** Opening PROVIDED ENTRIES block **
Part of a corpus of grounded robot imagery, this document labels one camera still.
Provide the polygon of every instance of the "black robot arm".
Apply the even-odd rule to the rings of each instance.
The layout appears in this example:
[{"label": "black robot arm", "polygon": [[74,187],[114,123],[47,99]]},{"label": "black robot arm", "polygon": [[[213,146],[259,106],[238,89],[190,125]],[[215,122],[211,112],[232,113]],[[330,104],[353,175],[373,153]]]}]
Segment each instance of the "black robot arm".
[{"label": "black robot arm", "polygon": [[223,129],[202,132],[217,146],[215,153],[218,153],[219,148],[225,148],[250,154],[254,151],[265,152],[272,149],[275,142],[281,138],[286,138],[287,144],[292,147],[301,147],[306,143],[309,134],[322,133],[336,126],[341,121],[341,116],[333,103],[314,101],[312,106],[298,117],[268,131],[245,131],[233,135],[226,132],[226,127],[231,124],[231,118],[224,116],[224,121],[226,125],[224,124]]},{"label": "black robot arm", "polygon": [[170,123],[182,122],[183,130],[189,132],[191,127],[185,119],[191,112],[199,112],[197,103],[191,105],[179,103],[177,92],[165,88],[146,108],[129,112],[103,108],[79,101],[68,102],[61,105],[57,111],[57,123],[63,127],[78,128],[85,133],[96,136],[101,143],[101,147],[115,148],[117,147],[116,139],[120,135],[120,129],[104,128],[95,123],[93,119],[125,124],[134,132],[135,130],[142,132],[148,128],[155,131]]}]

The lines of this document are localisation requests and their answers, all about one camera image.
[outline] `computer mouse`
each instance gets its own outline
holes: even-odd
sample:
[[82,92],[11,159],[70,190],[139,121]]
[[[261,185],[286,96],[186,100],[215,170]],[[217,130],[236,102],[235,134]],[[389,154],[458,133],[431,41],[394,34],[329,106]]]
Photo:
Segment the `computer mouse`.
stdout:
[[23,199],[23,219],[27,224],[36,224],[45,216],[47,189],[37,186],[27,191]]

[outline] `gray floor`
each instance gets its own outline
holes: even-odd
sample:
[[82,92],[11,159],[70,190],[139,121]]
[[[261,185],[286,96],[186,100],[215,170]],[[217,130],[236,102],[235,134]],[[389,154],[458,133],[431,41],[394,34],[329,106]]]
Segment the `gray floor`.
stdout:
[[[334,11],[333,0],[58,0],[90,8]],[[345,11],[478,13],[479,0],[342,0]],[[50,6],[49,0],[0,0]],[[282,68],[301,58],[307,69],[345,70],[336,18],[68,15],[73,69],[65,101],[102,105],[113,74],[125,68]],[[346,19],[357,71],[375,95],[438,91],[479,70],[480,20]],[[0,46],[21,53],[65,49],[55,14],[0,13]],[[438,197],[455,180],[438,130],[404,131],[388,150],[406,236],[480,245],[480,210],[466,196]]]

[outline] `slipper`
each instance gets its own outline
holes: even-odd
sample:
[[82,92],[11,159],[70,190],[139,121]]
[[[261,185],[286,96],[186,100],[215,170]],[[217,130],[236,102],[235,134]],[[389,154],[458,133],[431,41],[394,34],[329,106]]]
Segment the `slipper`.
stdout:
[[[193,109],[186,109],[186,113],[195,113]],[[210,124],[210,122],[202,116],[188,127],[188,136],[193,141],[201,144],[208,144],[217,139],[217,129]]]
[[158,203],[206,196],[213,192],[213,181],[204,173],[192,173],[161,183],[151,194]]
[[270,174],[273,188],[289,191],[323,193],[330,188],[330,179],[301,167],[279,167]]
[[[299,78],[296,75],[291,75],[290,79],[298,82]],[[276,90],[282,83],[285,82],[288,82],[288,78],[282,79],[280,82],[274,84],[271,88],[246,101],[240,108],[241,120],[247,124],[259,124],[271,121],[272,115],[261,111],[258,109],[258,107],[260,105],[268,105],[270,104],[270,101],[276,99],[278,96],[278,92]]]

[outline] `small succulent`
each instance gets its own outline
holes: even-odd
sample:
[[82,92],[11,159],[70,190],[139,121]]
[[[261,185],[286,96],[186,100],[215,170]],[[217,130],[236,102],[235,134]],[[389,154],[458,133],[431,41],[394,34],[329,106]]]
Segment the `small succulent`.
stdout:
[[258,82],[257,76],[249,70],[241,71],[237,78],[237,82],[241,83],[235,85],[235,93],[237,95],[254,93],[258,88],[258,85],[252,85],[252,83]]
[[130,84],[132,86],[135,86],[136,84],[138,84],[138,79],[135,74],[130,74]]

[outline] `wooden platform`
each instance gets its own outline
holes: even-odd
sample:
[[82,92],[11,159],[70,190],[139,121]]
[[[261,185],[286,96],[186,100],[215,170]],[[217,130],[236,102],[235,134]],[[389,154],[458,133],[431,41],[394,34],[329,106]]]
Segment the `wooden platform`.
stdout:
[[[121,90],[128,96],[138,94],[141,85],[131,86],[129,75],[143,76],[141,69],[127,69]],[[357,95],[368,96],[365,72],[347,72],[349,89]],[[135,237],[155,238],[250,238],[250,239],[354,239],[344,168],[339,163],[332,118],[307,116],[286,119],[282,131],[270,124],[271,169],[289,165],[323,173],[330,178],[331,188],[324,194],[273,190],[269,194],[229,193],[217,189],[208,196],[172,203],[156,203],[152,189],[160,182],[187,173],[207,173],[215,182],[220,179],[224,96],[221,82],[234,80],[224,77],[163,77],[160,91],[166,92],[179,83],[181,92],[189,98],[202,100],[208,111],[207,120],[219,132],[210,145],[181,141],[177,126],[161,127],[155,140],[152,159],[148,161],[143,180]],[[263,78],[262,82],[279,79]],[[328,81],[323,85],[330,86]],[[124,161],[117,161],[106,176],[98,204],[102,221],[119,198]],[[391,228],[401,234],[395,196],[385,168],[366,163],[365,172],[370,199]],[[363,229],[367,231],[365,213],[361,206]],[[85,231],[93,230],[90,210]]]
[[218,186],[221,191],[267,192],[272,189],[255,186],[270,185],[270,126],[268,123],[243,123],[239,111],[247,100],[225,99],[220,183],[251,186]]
** Closing PROVIDED ENTRIES block **
WHAT THE EXERCISE ASKS
Extract the listing in its entirety and repeat it exactly.

SOLVED EXERCISE
Part of a corpus of grounded robot imagery, this document labels one camera still.
Provide the polygon of every instance of the "black robot arm".
Apply the even-odd rule to the rings of each instance.
The layout appears in this example:
[{"label": "black robot arm", "polygon": [[74,187],[114,123],[47,99]]},{"label": "black robot arm", "polygon": [[[213,146],[259,106],[238,89],[190,125]],[[215,122],[211,112],[232,113]],[[330,104],[353,175],[373,153]]]}]
Segment each instance of the "black robot arm".
[{"label": "black robot arm", "polygon": [[223,129],[202,132],[217,146],[215,153],[218,153],[219,148],[225,148],[250,154],[254,151],[265,152],[272,149],[275,142],[281,138],[286,138],[287,144],[292,147],[301,147],[306,143],[309,134],[322,133],[336,126],[341,121],[341,116],[333,103],[314,101],[312,106],[298,117],[268,131],[245,131],[233,135],[226,132],[226,127],[231,124],[231,118],[224,116],[224,121],[226,125],[224,124]]},{"label": "black robot arm", "polygon": [[170,123],[182,122],[183,130],[189,132],[191,127],[185,119],[191,112],[199,112],[197,103],[191,105],[179,103],[177,92],[165,88],[146,108],[129,112],[103,108],[79,101],[68,102],[61,105],[57,111],[57,123],[63,127],[78,128],[85,133],[96,136],[101,143],[101,147],[115,148],[117,147],[116,139],[120,135],[120,129],[104,128],[95,123],[93,119],[125,124],[134,132],[135,130],[142,132],[148,128],[155,131]]}]

The lines of this document are localisation requests and their answers, all about one camera image.
[outline] `computer mouse`
each instance gets its own outline
holes: even-odd
sample:
[[82,92],[11,159],[70,190],[139,121]]
[[[261,185],[286,96],[186,100],[215,170]],[[217,130],[236,102],[235,134]],[[389,154],[458,133],[431,41],[394,34],[329,106]]]
Photo:
Segment the `computer mouse`.
stdout:
[[23,199],[23,219],[27,224],[36,224],[45,216],[47,189],[37,186],[27,191]]

[outline] `gray floor`
each instance gets its own outline
holes: even-odd
sample:
[[82,92],[11,159],[70,190],[139,121]]
[[[261,185],[286,96],[186,100],[215,170]],[[217,130],[236,102],[235,134]],[[389,154],[458,133],[431,41],[394,34],[329,106]]]
Segment the `gray floor`.
stdout:
[[[334,11],[333,0],[58,0],[90,8]],[[345,11],[478,13],[479,0],[342,0]],[[50,6],[49,0],[0,0]],[[282,68],[301,58],[307,69],[345,70],[336,18],[68,15],[73,69],[65,101],[102,105],[113,74],[125,68]],[[346,19],[357,71],[375,95],[438,91],[479,70],[480,20]],[[0,46],[21,53],[65,49],[55,14],[0,13]],[[438,197],[455,180],[438,130],[404,131],[388,150],[406,236],[480,245],[480,210],[466,196]]]

[outline] `slipper`
each instance gets its own outline
holes: even-odd
sample:
[[82,92],[11,159],[70,190],[139,121]]
[[[261,185],[286,96],[186,100],[215,170]],[[217,130],[236,102],[235,134]],[[389,154],[458,133],[431,41],[394,34],[329,106]]]
Segment the `slipper`.
stdout:
[[[193,109],[186,109],[186,113],[195,113]],[[210,124],[210,122],[202,116],[188,127],[188,136],[193,141],[201,144],[208,144],[217,139],[217,129]]]
[[158,203],[206,196],[213,192],[213,181],[204,173],[192,173],[161,183],[151,194]]
[[270,174],[273,188],[289,191],[323,193],[330,188],[330,179],[301,167],[279,167]]
[[[299,78],[296,75],[291,75],[290,79],[298,82]],[[276,90],[282,83],[285,82],[288,82],[288,78],[282,79],[280,82],[274,84],[271,88],[246,101],[240,108],[241,120],[247,124],[259,124],[271,121],[272,115],[261,111],[258,109],[258,107],[260,105],[268,105],[270,104],[270,101],[276,99],[278,96],[278,92]]]

[outline] `small succulent`
each instance gets its own outline
holes: even-odd
sample:
[[82,92],[11,159],[70,190],[139,121]]
[[[261,185],[286,96],[186,100],[215,170]],[[217,130],[236,102],[235,134]],[[389,154],[458,133],[431,41],[394,34],[329,106]]]
Segment the `small succulent`.
stdout:
[[258,82],[257,76],[249,70],[241,71],[237,78],[237,82],[241,83],[235,85],[235,93],[237,95],[254,93],[258,88],[258,85],[252,85],[252,83]]
[[130,84],[132,86],[135,86],[136,84],[138,84],[138,79],[135,74],[130,74]]

[outline] `wooden platform`
each instance gets its own outline
holes: even-odd
sample:
[[82,92],[11,159],[70,190],[139,121]]
[[[261,185],[286,96],[186,100],[215,170]],[[217,130],[236,102],[235,134]],[[389,154],[458,133],[431,41],[394,34],[329,106]]]
Segment the `wooden platform`.
stdout:
[[[121,90],[128,96],[138,94],[141,85],[131,86],[129,75],[143,76],[141,69],[127,69]],[[357,95],[368,96],[365,72],[347,72],[349,89]],[[135,237],[155,238],[250,238],[250,239],[354,239],[344,168],[339,163],[332,118],[307,116],[286,119],[282,131],[270,124],[271,169],[289,165],[323,173],[330,178],[331,188],[324,194],[273,190],[269,194],[229,193],[217,189],[208,196],[172,203],[156,203],[152,189],[160,182],[187,173],[207,173],[215,182],[220,179],[224,96],[221,82],[234,80],[224,77],[163,77],[160,91],[166,92],[179,83],[181,92],[189,98],[202,100],[208,111],[207,120],[219,132],[210,145],[181,141],[177,126],[161,127],[155,140],[152,159],[148,161],[143,180]],[[263,78],[262,82],[279,79]],[[328,81],[323,85],[330,86]],[[124,161],[117,161],[106,176],[98,204],[102,221],[119,198]],[[391,228],[401,234],[395,196],[385,168],[366,163],[365,172],[370,199]],[[363,229],[367,231],[365,213],[361,206]],[[85,231],[93,230],[90,210]]]
[[218,186],[221,191],[267,192],[272,189],[255,186],[270,185],[270,126],[268,123],[243,123],[239,111],[247,100],[225,99],[220,183],[251,186]]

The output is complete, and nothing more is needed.